Dopamine is an endogenous neuromodulator in cortical circuits and the basal ganglia. In animal models of temporal lobe epilepsy (TLE), seizure threshold is modulated to some extent by dopamine, with D1-receptors having a pro- and D2-receptors an anticonvulsant effect. We aimed to extend our previously reported results on decreased D2/D3 receptor binding in the lateral epileptogenic temporal lobe and to correlate them with demographic and seizure variables to gain a more comprehensive understanding of the underlying involvement of the dopaminergic system in the epileptogenesis of TLE.

To quantify D2/D3 receptor binding, we studied 21 patients with TLE and hippocampal sclerosis (13 left- and eight right-sided) and 18 controls using PET with the high-affinity dopamine D2/D3-receptor ligand 18F-Fallypride to image striatal and extrastriatal binding. TLE was defined by interictal and ictal video-EEG, MRI and 18F-Fluorodeoxyglucose PET. Voxel-based statistical and regions-of-interest analyses were performed.

18F-Fallypride binding potential was significantly reduced in the affected temporal lobe and bilateral putamen. A positive correlation between age at onset of epilepsy and [18F]FP BPnd (binding potential non-displaceable) in temporal regions on the epileptogenic side was found, as well as a negative correlation between epilepsy duration and [18F]FP BPnd in the temporal pole on the epileptogenic side and a positive correlation between the estimated number of lifetime GTCS and [18F]FP BPnd in the hippocampus on the epileptogenic side.
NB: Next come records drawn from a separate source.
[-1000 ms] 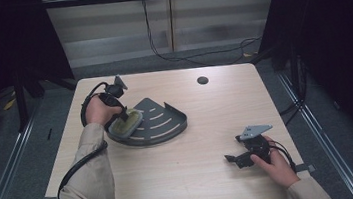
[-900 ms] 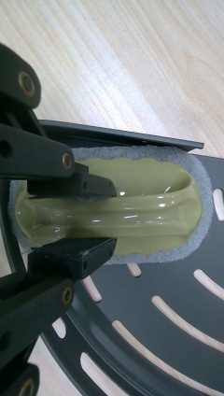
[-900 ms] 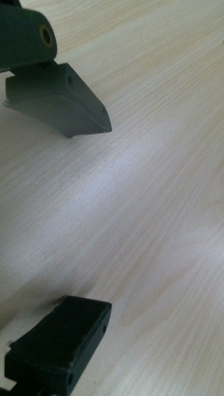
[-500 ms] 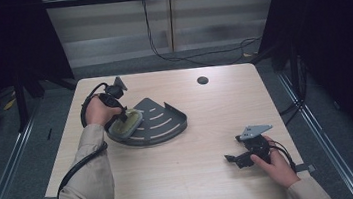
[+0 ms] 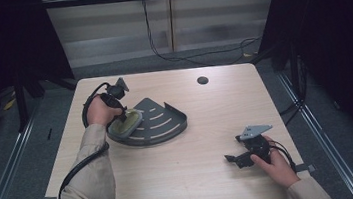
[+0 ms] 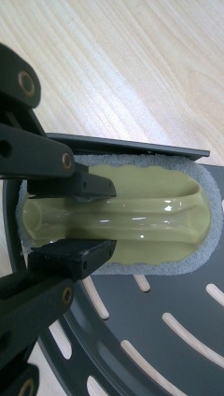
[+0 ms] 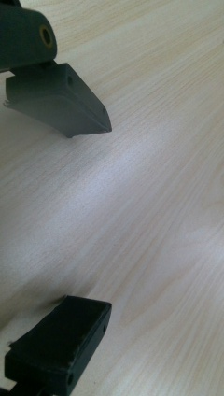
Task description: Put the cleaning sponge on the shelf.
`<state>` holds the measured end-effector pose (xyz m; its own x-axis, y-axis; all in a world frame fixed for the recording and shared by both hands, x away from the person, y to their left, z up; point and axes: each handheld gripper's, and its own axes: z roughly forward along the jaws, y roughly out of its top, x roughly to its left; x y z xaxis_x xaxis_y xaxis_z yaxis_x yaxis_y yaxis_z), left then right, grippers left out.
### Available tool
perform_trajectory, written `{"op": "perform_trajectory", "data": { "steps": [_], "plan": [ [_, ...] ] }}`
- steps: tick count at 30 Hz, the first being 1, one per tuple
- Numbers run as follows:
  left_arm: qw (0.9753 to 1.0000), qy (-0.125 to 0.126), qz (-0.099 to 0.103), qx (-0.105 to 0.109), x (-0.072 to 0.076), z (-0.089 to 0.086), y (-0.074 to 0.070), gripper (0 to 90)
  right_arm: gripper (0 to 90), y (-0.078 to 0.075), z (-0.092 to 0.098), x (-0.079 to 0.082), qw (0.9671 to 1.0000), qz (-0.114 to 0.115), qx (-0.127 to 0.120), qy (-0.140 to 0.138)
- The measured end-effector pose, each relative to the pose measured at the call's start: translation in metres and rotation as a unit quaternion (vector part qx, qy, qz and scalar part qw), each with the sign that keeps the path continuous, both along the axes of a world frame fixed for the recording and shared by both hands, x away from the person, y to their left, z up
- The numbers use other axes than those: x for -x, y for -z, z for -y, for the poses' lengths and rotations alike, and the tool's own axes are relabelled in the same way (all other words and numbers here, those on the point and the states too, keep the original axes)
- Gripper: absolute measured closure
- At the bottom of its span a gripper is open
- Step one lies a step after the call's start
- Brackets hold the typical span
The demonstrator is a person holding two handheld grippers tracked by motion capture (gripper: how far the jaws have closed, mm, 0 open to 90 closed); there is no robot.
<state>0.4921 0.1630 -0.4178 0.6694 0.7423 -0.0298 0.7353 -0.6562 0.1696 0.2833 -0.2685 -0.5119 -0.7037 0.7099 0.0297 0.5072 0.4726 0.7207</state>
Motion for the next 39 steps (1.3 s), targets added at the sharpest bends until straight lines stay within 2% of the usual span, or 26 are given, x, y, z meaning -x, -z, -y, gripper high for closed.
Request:
{"op": "perform_trajectory", "data": {
  "steps": [4,6,12,16,23,31,39],
  "plan": [
    [1.0000,-0.001,0.000,0.002,0.001,0.001,0.002,67.9,11.5,0.000,0.000,0.000,1.0000,0.000,0.000,0.000],
    [1.0000,-0.005,0.005,0.002,0.002,0.000,0.001,63.8,11.5,0.000,0.000,0.000,1.0000,0.000,0.000,0.000],
    [0.9998,-0.019,0.004,0.008,0.004,-0.001,-0.003,52.3,11.5,0.000,0.000,0.000,1.0000,0.000,0.000,0.000],
    [0.9995,-0.028,0.002,0.017,0.007,-0.003,-0.006,48.5,11.5,0.000,0.000,0.000,1.0000,0.000,0.000,0.000],
    [0.9993,-0.033,0.003,0.018,0.009,-0.007,-0.011,45.5,11.5,0.000,0.000,0.000,1.0000,0.000,0.000,0.000],
    [0.9987,-0.045,0.003,0.022,0.012,-0.008,-0.023,38.2,11.5,0.000,0.000,0.000,1.0000,-0.001,0.000,0.001],
    [0.9985,-0.048,0.007,0.028,0.015,-0.008,-0.026,31.6,11.5,0.000,0.000,0.000,1.0000,0.000,0.000,0.000]
  ]
}}
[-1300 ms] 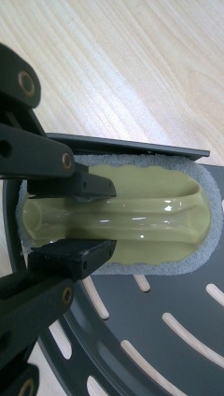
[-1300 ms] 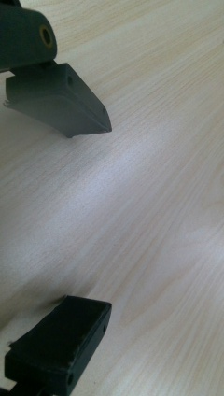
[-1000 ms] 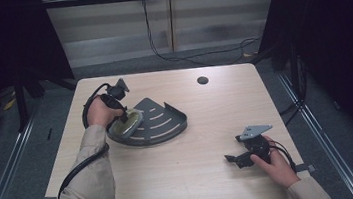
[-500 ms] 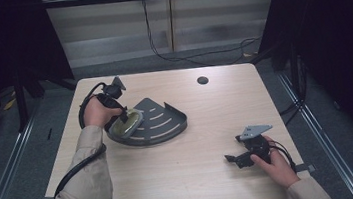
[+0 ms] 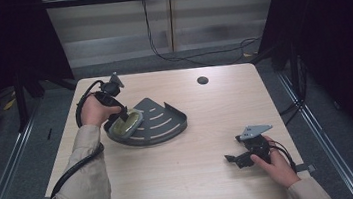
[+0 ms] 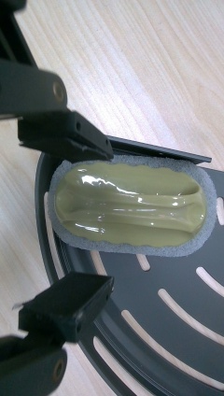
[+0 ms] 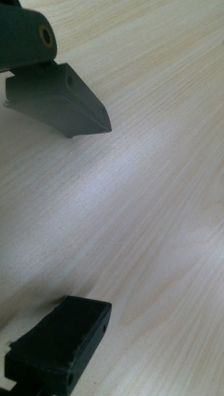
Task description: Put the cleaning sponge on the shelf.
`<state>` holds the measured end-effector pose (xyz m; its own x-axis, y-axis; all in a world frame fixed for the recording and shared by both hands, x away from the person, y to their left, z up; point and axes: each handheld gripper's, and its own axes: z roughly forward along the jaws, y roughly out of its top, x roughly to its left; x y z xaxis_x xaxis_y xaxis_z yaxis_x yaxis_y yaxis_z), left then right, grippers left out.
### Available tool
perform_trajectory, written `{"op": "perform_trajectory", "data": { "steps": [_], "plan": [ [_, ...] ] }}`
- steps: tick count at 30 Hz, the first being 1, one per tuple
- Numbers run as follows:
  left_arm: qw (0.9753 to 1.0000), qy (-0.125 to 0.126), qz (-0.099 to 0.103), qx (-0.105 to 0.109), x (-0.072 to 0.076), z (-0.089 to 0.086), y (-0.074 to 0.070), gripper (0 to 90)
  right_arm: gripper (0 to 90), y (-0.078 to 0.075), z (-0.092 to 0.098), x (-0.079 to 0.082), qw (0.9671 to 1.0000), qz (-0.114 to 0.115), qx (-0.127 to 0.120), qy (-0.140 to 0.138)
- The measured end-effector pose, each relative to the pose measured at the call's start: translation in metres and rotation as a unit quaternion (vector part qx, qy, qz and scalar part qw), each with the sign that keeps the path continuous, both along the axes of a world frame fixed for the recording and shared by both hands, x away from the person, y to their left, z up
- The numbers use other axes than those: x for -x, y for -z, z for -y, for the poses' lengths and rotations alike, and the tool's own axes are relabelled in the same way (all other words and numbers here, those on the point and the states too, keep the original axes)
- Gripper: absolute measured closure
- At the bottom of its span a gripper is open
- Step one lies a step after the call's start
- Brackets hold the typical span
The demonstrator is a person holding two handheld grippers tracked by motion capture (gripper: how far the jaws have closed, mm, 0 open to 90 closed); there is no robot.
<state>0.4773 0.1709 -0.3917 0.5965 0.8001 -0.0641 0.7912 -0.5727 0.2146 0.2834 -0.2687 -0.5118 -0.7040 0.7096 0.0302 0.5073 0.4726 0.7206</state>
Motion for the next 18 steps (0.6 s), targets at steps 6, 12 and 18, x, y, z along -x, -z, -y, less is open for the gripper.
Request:
{"op": "perform_trajectory", "data": {
  "steps": [6,12,18],
  "plan": [
    [1.0000,-0.002,0.004,0.005,0.005,-0.003,-0.003,29.0,11.5,0.000,0.000,0.000,1.0000,0.000,0.000,0.000],
    [0.9999,-0.006,0.001,0.011,0.014,-0.009,-0.007,27.5,11.5,0.000,0.000,0.000,1.0000,0.000,0.000,0.000],
    [0.9999,-0.008,0.001,0.011,0.018,-0.014,-0.012,26.8,11.5,0.000,0.000,0.000,1.0000,0.000,0.000,0.000]
  ]
}}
The areas of reduced D2/D3 receptor availability correspond to "the irritative zone" surrounding the epileptogenic area. Moreover, reduced D2/D3 receptor availability was detectable in the basal ganglia, which are suspected to be involved in a control circuit for epileptic seizures. The correlational analysis additionally suggests that increased epilepsy duration leads to increasing impairment of the dopaminergic system.